• _Supplied information_:
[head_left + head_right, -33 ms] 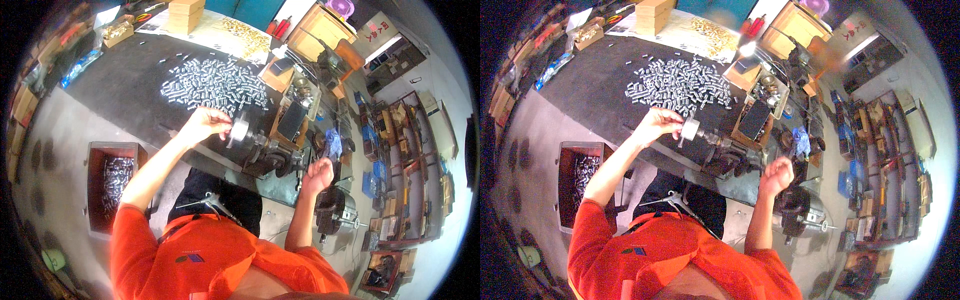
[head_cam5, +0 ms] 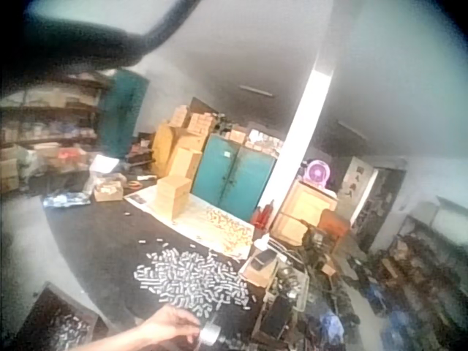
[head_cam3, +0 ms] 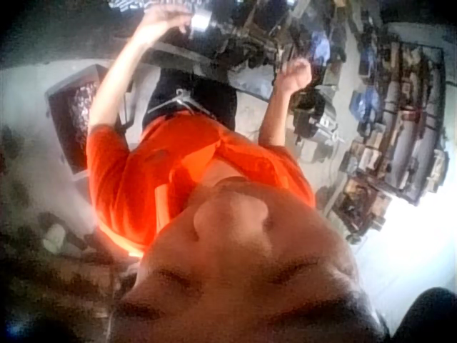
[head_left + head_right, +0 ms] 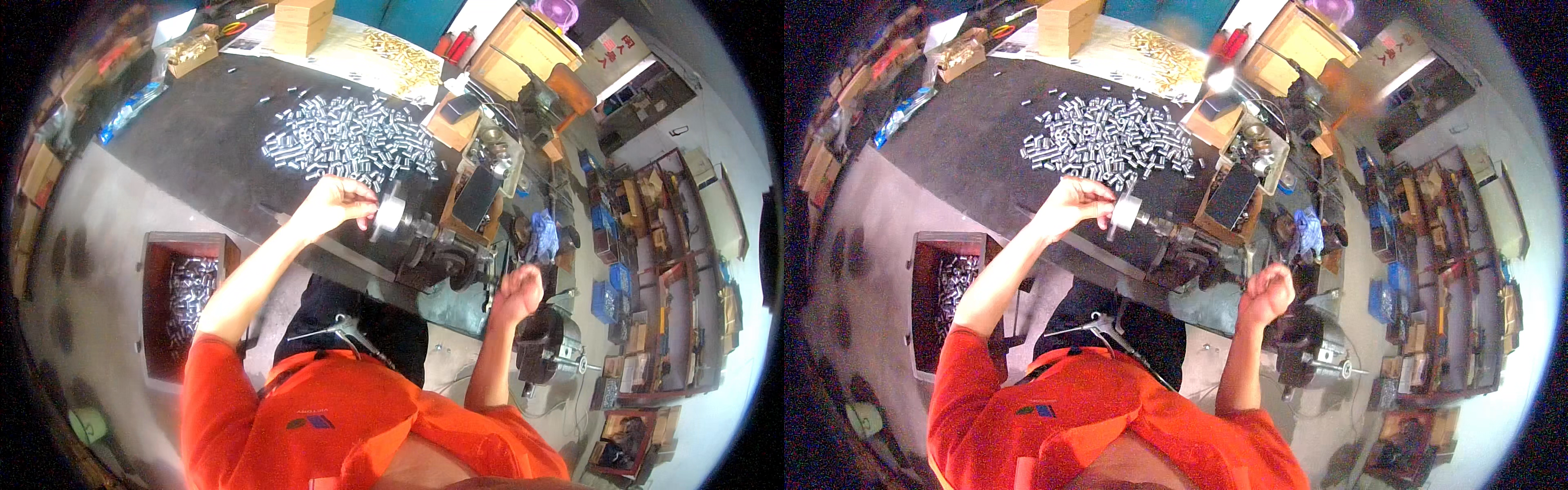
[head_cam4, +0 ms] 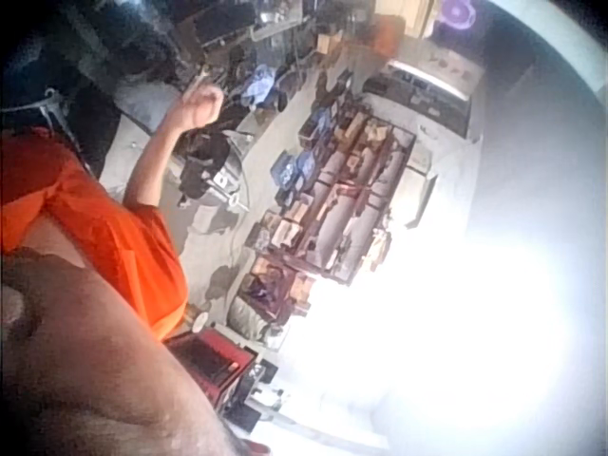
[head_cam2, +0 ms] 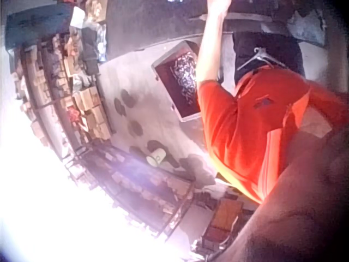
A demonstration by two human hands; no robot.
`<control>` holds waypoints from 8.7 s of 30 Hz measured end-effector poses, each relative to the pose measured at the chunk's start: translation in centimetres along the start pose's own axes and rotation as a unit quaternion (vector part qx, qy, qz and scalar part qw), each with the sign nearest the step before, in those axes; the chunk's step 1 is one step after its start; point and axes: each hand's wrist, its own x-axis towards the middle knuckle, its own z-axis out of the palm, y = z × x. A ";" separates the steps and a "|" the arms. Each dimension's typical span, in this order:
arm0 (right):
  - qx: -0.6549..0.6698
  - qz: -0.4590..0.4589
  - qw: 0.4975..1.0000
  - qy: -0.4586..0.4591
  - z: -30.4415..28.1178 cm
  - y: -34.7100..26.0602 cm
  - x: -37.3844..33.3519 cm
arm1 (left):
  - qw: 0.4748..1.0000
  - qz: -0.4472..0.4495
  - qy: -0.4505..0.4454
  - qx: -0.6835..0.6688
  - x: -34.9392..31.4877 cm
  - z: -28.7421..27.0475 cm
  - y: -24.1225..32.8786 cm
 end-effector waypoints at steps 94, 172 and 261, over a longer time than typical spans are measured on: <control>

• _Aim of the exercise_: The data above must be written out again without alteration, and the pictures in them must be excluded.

• _Result for this task_:
[head_left + head_right, -33 ms] 
[head_cam5, +0 ms] 
[head_cam3, +0 ms] 
[head_left + head_right, +0 ms] 
[head_cam4, +0 ms] 
[head_cam2, +0 ms] 
A demonstration by two human hands; no robot.
`<control>` holds waypoints from 8.7 s of 30 Hz measured end-effector poses, each relative to the pose measured at the chunk's start: translation in centimetres along the start pose's own axes and rotation as a unit quaternion (vector part qx, qy, qz and scalar part qw), each with the sign nearest the step before, in those axes; the chunk's step 1 is one step after its start; point and axes: each hand's wrist, its own x-axis towards the middle knuckle, its own z-axis out of the palm, y = z × x. A ";" separates the steps and a "|" the arms. Each dimension's typical span, in this order:
arm0 (right):
  - qx: -0.6549..0.6698
  - qz: -0.4590..0.4589
  - qw: 0.4975..1.0000
  - qy: -0.4586..0.4591
  - z: -30.4415..28.1178 cm
  - y: -34.7100..26.0602 cm
  - x: -37.3844..33.3519 cm
arm1 (left):
  - qw: 0.4748..1.0000
  - qz: -0.4472..0.4495
  - qy: -0.4505..0.4454
  - qx: -0.6835..0.6688
  - x: -34.9392..31.4877 cm
  - z: -28.7421..27.0475 cm
  - y: -24.1225..32.8786 cm
 end-effector waypoints at steps 94, 172 and 261, over a longer time than typical spans are measured on: <control>

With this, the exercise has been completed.